We are living in an age of information and a big part of our lives rely on technology in the form of cell phones, computers, appliances, cars, etc. and life seems difficult without them. The massive use of technology creates a lot of data and processing difficulties. Applications are used by a lot of people in the world and if this excess use of application affects its performance, it is not acceptable. The question here is how to maintain the performance of the system and manage the huge amounts of data? Here comes the term “Distributed Computing”. Distributed Computing and Artificial intelligence is the key to the influx of Big Data processing that we have seen in recent years with the increased use of technology.

What is Distributed Computing?
As the name refers, in distributed computing an enormous task/process that cannot be executed by a single computer on its own is divided into multiple sub-tasks and computed in different connected computers, called nodes. Computers can be in different places physically. Distributed computing can be implemented in different ways. Computers can compile using parallel computing or serial computing and communicate by shared memory or message passing.

You can split your huge task into smaller ones, compute and execute them on multiple computers/nodes parallel and aggregate the output from the multiple computers appropriately to have the solution to your huge problem. When you have a bigger process to execute, you can simply add more nodes in the computation. Distributed computing is becoming popular because of its high performance, availability of resources, fault tolerance and resource sharing. It allows us to compute complex tasks in less time and reduces the load on a single machine.
The inventor of distributed computing was Google, which by necessity had to develop a distributed computing paradigm, named MapReduce[1],[2] to handle their huge amounts of data. The open-source community later developed Apache Hadoop[3] based on it. Amazon Web Service[4], Microsoft Azure [5]and Google cloud platform [6] are some of the platforms that provide online services for distributed computing. You can purchase services for the time and amount you desire.
How is Distributed Computing and Artificial intelligence Related ?
Talking about technology and don’t mention AI is like a cake without any topping. In this era, we are solving problems with the use of artificial intelligence. No one can deny the importance of artificial intelligence. Various complex tasks are done with the help of AI in different domains such as healthcare, surveillance, finance, robotics, travel, social media and many more.
Simply running AI algorithms on a cluster or data, requires a lot of effort, time and careful software engineering. On the other hand, many high-quality distributed systems exist for applying machine learning on clusters, often build from scratch. But they have their own limitations. Combining them both can make this easy. It will take less effort and time to solve a complex problem.
If you have to solve a problem with a petabyte of the dataset to be processed, how much time will it require? It will take a long time. There comes the concept of distributed computing and pooling. We can pool the processing power of multiple processors together in order to complete the task in a reasonable time.

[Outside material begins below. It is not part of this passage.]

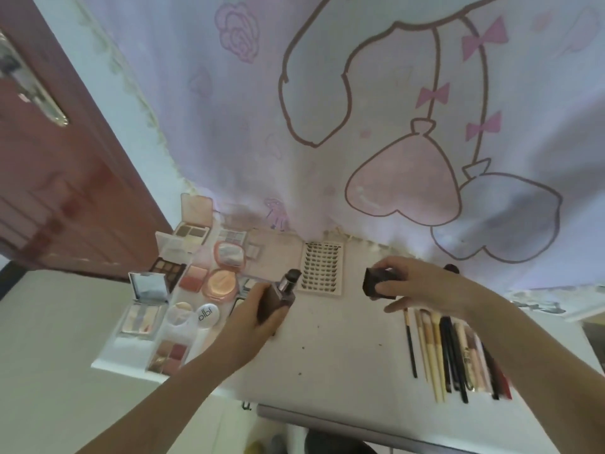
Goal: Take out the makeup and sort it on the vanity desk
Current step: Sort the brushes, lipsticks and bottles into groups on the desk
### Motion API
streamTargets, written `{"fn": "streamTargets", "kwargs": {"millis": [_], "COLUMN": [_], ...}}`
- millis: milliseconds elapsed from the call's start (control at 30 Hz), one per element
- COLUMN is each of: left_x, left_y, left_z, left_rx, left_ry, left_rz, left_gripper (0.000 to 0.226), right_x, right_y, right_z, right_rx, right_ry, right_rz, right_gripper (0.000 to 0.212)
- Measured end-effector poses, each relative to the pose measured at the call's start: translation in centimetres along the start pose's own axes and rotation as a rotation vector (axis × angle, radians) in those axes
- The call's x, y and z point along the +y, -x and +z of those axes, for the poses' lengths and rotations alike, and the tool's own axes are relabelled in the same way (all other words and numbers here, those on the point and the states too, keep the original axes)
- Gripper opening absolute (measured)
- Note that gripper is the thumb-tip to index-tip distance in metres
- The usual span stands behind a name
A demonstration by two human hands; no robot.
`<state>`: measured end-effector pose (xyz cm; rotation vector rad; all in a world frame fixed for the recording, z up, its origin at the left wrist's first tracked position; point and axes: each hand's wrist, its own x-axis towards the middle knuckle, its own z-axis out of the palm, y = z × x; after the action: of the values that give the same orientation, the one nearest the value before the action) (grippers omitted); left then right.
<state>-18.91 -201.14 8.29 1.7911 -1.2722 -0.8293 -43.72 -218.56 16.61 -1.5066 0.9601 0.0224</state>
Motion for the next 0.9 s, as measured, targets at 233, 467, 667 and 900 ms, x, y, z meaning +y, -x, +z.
{"fn": "streamTargets", "kwargs": {"millis": [233, 467, 667, 900], "left_x": [-1.3, -4.9, -5.5, -5.4], "left_y": [1.5, 4.9, 4.6, 4.0], "left_z": [1.7, 1.6, 1.4, 0.6], "left_rx": [0.078, 0.134, 0.078, 0.047], "left_ry": [0.085, -0.026, -0.128, -0.168], "left_rz": [-0.095, -0.237, -0.160, -0.127], "left_gripper": [0.033, 0.036, 0.031, 0.043], "right_x": [4.1, 8.4, 9.3, 9.6], "right_y": [-2.8, -6.2, -9.0, -9.9], "right_z": [7.5, 15.3, 19.3, 20.4], "right_rx": [0.240, 0.162, 0.283, 0.257], "right_ry": [0.240, 0.347, 0.455, 0.479], "right_rz": [-0.016, 0.004, -0.080, -0.038], "right_gripper": [0.017, 0.027, 0.020, 0.041]}}
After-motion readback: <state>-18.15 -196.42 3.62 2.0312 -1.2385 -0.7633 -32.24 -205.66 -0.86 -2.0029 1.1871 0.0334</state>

Imagine the system of image recognition, there are trillions of images belonging to thousands of categories. For example, humans, animals, nature, objects, etc. Doing this on a single machine will take a lot of time. Distributed computing will solve this in less time.
What are Distributed AI Models?
Processing data and increasing the speed of processors lead to the need for different models of DC. The need for Horizontal and vertical scaling of resources brought a lot of models and their extensions. Some of them are as follows:
I. Map Reduce:
In 2004, Google presented a map reduce programming model which is used for large scale data processing. Its implementation is Hadoop. Its main features are automated parallelism, load balancing, fault tolerance and network and disk transfer optimization. The developer has to care about only two methods: Map and Reduce.
II. Apache spark:
Hadoop map reduce was a dominating parallel programming engine for clusters. The most notable limitation of apache Hadoop was that it writes intermediate results on the disk. To address this and some other drawbacks of Hadoop, in 2009 Apache Spark[1] was introduced. Apache Spark kept everything in memory that is why it was much faster. It started growing for widespread use. It can be used for regression, clustering and classification problems.
III. Ray:
There are many distributed systems but many of them were not build with AI applications in mind and therefore they lack performance for AI applications and their APIs. Ray[1] is an open-source framework for AI, developed by Barkley Artificial Intelligence Research (BAIR)[2] group. The main feature of Ray is that it enables developers to turn their prototype algorithm that runs on a laptop into a high-performance application that can run efficiently on a cluster with adding a few lines of code. There are two ways of using Ray i.e. through its low-level API and high-level libraries.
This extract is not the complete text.